EXERCISE REQUIREMENTS
Word for word, copy all the data and drop the pictures.

*** SOURCE INFORMATION ***

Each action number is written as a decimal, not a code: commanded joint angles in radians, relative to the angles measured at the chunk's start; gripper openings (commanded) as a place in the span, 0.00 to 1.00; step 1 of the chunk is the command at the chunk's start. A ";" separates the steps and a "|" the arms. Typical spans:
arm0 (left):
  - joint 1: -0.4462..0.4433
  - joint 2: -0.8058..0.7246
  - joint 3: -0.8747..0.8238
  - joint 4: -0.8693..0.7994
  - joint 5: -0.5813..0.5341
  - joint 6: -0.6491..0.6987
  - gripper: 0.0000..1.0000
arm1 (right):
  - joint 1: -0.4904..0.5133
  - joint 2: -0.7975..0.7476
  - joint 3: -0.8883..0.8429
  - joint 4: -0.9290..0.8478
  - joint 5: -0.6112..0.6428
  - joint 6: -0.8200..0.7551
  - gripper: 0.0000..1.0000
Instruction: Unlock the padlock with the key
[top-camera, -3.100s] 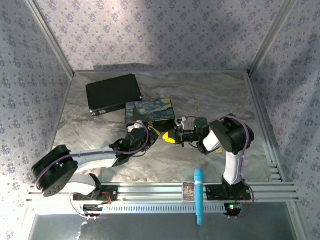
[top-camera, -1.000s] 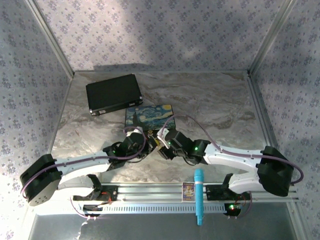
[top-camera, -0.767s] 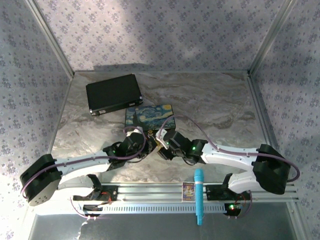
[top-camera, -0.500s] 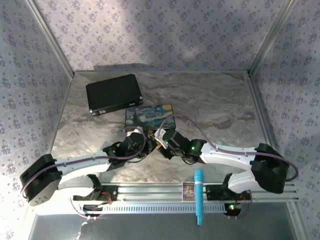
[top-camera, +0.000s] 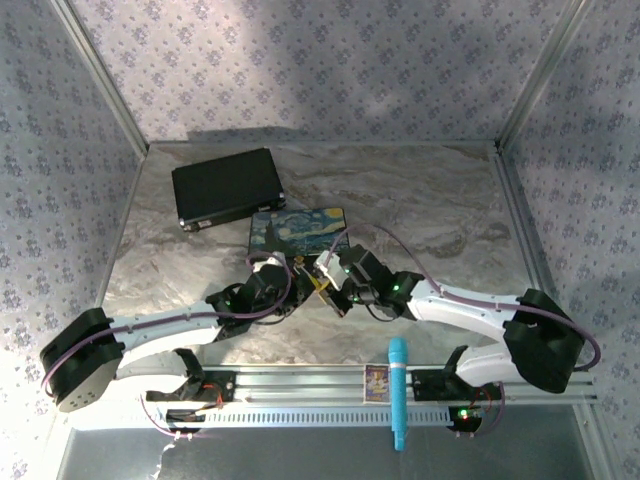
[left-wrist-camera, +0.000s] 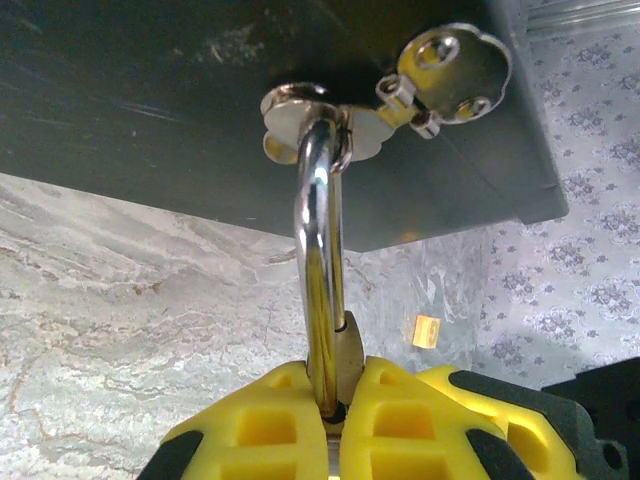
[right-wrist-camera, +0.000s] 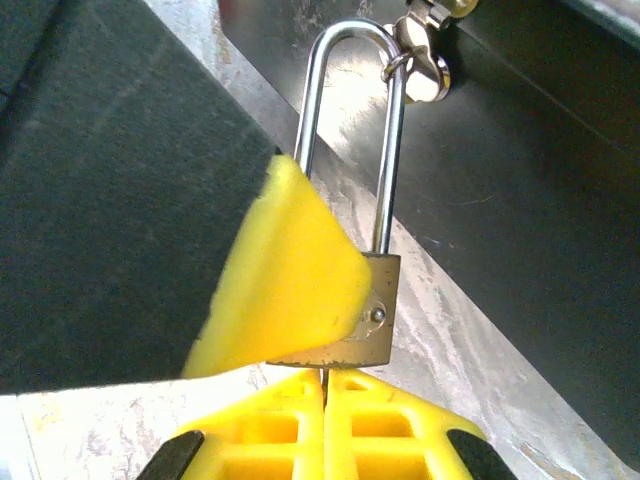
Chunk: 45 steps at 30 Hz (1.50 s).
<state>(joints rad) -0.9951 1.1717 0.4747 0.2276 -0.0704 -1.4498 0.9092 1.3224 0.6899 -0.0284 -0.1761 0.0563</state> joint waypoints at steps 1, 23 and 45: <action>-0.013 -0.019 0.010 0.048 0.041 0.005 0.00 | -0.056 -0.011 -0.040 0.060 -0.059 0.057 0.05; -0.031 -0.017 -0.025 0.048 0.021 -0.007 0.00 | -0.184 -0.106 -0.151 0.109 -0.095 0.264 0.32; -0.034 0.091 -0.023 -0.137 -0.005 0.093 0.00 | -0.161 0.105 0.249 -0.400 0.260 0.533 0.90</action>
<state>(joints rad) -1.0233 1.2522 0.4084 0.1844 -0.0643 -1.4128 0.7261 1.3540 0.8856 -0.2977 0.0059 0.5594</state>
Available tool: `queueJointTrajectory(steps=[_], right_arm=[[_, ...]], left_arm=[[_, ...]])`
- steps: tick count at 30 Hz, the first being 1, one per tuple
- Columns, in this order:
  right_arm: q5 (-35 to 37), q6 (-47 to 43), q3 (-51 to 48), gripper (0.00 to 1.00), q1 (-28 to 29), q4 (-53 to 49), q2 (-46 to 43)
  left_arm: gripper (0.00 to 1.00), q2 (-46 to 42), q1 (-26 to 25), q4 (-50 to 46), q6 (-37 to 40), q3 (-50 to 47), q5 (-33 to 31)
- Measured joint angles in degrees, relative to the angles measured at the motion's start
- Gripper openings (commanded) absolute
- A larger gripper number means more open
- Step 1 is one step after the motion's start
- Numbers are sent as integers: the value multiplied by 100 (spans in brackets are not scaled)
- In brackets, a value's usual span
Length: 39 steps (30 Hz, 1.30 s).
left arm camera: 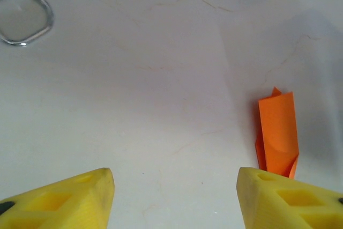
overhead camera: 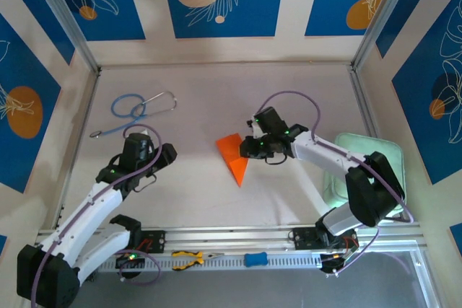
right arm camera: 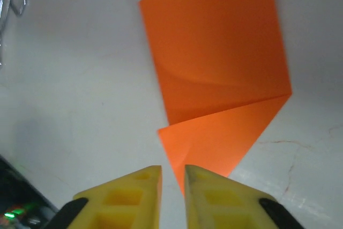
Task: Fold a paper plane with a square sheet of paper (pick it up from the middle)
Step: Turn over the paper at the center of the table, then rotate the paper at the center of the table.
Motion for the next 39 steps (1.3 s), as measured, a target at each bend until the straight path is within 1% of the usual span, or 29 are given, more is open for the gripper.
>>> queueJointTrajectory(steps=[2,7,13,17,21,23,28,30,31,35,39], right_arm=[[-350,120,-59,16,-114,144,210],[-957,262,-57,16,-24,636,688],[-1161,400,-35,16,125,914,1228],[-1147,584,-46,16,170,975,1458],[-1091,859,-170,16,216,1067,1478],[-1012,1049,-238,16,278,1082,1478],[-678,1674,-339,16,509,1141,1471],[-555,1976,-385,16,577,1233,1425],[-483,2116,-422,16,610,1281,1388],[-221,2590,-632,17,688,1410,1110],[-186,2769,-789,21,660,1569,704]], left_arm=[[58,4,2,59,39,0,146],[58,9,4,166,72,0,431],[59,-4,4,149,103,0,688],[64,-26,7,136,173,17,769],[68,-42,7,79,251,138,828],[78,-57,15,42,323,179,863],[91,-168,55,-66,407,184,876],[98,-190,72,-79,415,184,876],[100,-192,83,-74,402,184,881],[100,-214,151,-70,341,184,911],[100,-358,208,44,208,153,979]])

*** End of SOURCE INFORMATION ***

EXERCISE OUTPUT
Each action number is written as a decimal, not a code: commanded joint angles in radians, relative to the angles measured at the chunk's start; gripper openings (commanded) as a place in the span, 0.00 to 1.00; step 1 of the chunk is the command at the chunk's start. A ";" separates the steps and a "|" the arms. Typical spans:
arm0 (left):
  - joint 1: -0.4462..0.4433
  - joint 2: -0.8058..0.7246
  - joint 3: -0.8747..0.8238
  - joint 4: -0.8693..0.7994
  - joint 5: -0.5813..0.5341
  - joint 6: -0.6491..0.6987
  - gripper: 0.0000..1.0000
arm1 (right):
  - joint 1: -0.4904..0.5133
  - joint 2: -0.7975..0.7476
  - joint 3: -0.8883..0.8429
  - joint 4: -0.9290..0.8478
  - joint 5: -0.6112..0.6428
  - joint 6: -0.8200..0.7551
  - gripper: 0.0000..1.0000
Instruction: Unlock the padlock with the key
[top-camera, -3.100s] 
[top-camera, -1.000s] 
[top-camera, -0.767s] 
[top-camera, -0.500s] 
[top-camera, +0.000s] 
[left-wrist-camera, +0.000s] 
[right-wrist-camera, +0.000s] 
Chunk: 45 steps at 30 Hz (1.50 s).
<state>(joints rad) -0.9951 1.1717 0.4747 0.2276 -0.0704 -1.4498 0.9092 1.3224 0.6899 -0.0284 -0.1761 0.0563</state> joint waypoints at steps 1, 23 and 45: <action>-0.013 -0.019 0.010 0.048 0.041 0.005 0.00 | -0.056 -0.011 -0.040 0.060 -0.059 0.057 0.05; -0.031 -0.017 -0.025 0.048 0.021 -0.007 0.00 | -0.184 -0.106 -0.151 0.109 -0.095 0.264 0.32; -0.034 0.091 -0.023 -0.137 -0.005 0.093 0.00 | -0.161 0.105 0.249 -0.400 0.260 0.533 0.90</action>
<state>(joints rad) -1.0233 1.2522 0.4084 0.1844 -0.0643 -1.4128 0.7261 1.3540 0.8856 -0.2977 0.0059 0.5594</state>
Available tool: `queueJointTrajectory(steps=[_], right_arm=[[_, ...]], left_arm=[[_, ...]])`
- steps: tick count at 30 Hz, the first being 1, one per tuple
- Columns, in this order:
  right_arm: q5 (-35 to 37), q6 (-47 to 43), q3 (-51 to 48), gripper (0.00 to 1.00), q1 (-28 to 29), q4 (-53 to 49), q2 (-46 to 43)
  left_arm: gripper (0.00 to 1.00), q2 (-46 to 42), q1 (-26 to 25), q4 (-50 to 46), q6 (-37 to 40), q3 (-50 to 47), q5 (-33 to 31)
- Measured joint angles in degrees, relative to the angles measured at the motion's start
- Gripper openings (commanded) absolute
- A larger gripper number means more open
- Step 1 is one step after the motion's start
- Numbers are sent as integers: the value multiplied by 100 (spans in brackets are not scaled)
- In brackets, a value's usual span
Length: 39 steps (30 Hz, 1.30 s).
left arm camera: 
overhead camera: 
right arm camera: 
Task: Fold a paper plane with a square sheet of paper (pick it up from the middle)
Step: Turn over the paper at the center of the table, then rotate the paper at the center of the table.
Motion for the next 39 steps (1.3 s), as measured, a target at each bend until the straight path is within 1% of the usual span, or 29 are given, more is open for the gripper.
>>> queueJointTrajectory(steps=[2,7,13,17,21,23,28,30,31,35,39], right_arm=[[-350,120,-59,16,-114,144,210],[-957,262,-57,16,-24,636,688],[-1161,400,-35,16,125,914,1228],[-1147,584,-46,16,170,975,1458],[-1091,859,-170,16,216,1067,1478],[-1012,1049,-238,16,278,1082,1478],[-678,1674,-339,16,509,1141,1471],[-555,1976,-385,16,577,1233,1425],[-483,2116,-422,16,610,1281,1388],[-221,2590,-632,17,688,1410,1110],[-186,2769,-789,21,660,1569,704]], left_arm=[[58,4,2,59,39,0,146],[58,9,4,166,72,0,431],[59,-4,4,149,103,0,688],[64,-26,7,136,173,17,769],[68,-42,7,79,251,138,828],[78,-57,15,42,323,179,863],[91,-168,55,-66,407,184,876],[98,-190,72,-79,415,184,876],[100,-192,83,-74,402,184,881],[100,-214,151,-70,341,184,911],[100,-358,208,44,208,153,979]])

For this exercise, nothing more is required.